(Dataset entries)
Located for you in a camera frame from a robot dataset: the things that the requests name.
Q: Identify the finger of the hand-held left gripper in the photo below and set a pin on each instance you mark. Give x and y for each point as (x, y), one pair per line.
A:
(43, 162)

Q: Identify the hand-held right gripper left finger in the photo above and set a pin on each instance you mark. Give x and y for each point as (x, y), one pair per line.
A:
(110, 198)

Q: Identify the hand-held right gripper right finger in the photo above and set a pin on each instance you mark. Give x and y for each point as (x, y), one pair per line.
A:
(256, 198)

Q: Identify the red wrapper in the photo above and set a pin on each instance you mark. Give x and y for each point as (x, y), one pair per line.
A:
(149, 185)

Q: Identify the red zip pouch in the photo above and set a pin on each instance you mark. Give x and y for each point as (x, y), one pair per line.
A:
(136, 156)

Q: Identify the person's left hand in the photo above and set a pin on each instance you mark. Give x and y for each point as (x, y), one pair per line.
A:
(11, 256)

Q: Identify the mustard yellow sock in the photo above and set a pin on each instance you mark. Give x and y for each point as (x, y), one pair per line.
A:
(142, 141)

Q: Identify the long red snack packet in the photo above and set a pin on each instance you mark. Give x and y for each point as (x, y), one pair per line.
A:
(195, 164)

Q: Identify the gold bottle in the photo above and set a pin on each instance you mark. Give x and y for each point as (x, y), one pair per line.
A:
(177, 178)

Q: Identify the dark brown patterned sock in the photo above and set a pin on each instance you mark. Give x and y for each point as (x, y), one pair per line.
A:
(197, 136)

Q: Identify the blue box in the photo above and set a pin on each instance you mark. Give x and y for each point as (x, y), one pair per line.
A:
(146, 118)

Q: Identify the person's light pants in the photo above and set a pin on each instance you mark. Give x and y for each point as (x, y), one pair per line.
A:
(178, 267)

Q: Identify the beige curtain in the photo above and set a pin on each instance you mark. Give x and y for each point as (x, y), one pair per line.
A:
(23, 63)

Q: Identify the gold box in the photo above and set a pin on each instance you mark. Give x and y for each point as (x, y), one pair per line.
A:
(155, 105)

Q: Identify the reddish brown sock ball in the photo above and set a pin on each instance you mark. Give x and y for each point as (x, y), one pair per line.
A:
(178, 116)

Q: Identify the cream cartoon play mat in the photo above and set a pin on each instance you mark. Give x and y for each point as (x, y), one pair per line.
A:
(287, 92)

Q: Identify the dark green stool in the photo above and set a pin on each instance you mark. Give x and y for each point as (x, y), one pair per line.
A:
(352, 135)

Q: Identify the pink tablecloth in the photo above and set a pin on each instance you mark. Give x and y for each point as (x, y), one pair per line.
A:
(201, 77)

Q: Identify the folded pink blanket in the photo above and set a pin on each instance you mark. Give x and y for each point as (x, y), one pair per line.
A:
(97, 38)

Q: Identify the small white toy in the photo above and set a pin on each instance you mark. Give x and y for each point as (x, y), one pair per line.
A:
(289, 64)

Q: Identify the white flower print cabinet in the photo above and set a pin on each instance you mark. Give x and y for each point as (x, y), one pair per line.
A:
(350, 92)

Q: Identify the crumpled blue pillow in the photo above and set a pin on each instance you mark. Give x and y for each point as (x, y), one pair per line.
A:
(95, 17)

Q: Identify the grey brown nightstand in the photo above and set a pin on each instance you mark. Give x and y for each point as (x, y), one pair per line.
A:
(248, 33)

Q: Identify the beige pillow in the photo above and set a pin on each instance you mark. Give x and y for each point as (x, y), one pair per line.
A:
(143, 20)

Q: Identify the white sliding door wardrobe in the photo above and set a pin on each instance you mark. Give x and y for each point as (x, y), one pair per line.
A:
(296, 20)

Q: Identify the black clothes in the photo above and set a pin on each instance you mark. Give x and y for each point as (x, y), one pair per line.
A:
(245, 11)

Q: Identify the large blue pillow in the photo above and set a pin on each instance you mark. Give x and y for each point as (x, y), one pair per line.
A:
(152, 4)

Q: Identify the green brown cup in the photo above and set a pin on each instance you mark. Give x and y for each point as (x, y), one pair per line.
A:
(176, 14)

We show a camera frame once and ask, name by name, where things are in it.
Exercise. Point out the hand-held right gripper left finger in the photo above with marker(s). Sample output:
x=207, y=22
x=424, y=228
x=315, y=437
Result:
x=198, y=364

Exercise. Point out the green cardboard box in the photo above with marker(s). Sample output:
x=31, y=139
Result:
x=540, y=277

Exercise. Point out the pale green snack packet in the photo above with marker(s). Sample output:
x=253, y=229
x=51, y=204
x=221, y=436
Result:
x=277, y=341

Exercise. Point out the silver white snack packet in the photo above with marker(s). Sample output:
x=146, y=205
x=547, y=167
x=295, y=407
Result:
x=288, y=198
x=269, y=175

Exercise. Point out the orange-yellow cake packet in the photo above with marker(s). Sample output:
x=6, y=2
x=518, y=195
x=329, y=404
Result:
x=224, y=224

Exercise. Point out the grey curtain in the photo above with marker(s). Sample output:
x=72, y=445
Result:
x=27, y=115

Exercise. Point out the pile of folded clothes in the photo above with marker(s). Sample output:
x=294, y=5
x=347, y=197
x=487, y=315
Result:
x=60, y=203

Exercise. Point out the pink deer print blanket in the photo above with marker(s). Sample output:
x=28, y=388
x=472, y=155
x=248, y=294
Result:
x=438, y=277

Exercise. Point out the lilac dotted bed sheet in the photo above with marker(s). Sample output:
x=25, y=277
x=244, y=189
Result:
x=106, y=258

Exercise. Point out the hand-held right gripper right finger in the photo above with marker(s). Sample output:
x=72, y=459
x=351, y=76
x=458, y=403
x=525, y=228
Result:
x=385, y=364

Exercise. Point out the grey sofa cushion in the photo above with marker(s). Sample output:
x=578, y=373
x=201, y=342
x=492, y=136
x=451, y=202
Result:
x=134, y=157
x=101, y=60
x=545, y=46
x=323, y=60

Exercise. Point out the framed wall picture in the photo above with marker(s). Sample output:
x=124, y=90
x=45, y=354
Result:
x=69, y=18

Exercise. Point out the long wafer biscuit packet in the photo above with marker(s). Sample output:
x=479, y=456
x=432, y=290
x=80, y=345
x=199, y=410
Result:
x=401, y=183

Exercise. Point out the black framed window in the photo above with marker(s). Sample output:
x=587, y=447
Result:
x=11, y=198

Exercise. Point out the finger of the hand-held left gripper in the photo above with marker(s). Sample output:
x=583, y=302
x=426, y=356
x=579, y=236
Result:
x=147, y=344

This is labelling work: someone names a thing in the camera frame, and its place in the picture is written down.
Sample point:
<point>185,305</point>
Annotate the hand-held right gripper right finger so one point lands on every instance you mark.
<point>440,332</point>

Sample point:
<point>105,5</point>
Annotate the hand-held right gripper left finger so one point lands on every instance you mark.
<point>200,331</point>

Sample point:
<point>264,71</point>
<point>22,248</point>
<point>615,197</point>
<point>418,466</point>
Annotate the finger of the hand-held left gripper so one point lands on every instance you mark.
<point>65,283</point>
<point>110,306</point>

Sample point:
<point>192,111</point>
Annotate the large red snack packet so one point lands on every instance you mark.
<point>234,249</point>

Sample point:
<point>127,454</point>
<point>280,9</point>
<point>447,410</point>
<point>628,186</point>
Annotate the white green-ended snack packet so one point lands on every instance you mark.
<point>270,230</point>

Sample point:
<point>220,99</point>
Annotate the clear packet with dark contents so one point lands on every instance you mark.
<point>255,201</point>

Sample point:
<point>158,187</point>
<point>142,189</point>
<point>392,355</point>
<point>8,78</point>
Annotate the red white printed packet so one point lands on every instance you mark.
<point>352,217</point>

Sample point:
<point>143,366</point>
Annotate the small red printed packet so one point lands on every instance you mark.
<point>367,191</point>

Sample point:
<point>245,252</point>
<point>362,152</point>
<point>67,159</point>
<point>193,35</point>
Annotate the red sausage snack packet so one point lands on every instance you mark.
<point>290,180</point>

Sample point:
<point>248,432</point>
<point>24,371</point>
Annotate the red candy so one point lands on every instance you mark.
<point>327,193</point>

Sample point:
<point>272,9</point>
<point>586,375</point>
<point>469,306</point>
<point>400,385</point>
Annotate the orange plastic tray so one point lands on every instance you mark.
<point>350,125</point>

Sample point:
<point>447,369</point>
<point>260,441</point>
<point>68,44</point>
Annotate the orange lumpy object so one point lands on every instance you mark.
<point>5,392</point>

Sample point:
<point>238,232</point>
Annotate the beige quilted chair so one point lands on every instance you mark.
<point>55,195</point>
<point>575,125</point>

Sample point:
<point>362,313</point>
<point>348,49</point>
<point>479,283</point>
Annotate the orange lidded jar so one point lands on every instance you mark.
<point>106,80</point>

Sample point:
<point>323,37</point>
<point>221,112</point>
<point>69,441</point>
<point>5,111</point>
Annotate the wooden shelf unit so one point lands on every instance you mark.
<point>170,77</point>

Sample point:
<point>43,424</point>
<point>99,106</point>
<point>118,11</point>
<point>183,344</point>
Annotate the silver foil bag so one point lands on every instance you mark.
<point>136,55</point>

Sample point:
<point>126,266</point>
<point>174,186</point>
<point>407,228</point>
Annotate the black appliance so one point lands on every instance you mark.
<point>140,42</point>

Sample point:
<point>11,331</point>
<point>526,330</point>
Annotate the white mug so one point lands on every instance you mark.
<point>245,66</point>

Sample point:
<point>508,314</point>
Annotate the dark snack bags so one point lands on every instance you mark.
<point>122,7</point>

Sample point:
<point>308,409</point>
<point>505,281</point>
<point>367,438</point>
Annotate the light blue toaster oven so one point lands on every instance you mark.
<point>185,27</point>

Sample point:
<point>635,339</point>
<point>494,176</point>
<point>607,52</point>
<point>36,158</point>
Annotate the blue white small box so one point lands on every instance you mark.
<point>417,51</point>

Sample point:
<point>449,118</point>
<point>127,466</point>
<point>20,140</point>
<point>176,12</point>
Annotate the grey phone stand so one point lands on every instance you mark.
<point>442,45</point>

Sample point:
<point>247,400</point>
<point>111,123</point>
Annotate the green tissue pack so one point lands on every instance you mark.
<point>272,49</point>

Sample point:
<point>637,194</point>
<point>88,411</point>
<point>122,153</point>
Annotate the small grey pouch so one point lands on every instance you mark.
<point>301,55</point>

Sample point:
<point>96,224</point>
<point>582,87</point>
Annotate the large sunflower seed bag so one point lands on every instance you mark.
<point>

### Task instructions
Only the lines above starting at the one containing "Annotate the finger" and ending at the one containing "<point>158,187</point>", both included, are to be returned, exactly as they read.

### Solution for this exercise
Annotate the finger of the hand-held left gripper so one point lands on every instance you mark.
<point>65,283</point>
<point>110,306</point>

Sample point:
<point>192,111</point>
Annotate the large red snack packet so one point lands on every instance you mark.
<point>234,249</point>

Sample point:
<point>127,454</point>
<point>280,9</point>
<point>447,410</point>
<point>628,186</point>
Annotate the white green-ended snack packet so one point lands on every instance you mark.
<point>270,230</point>

Sample point:
<point>220,99</point>
Annotate the clear packet with dark contents so one point lands on every instance you mark.
<point>255,201</point>

Sample point:
<point>158,187</point>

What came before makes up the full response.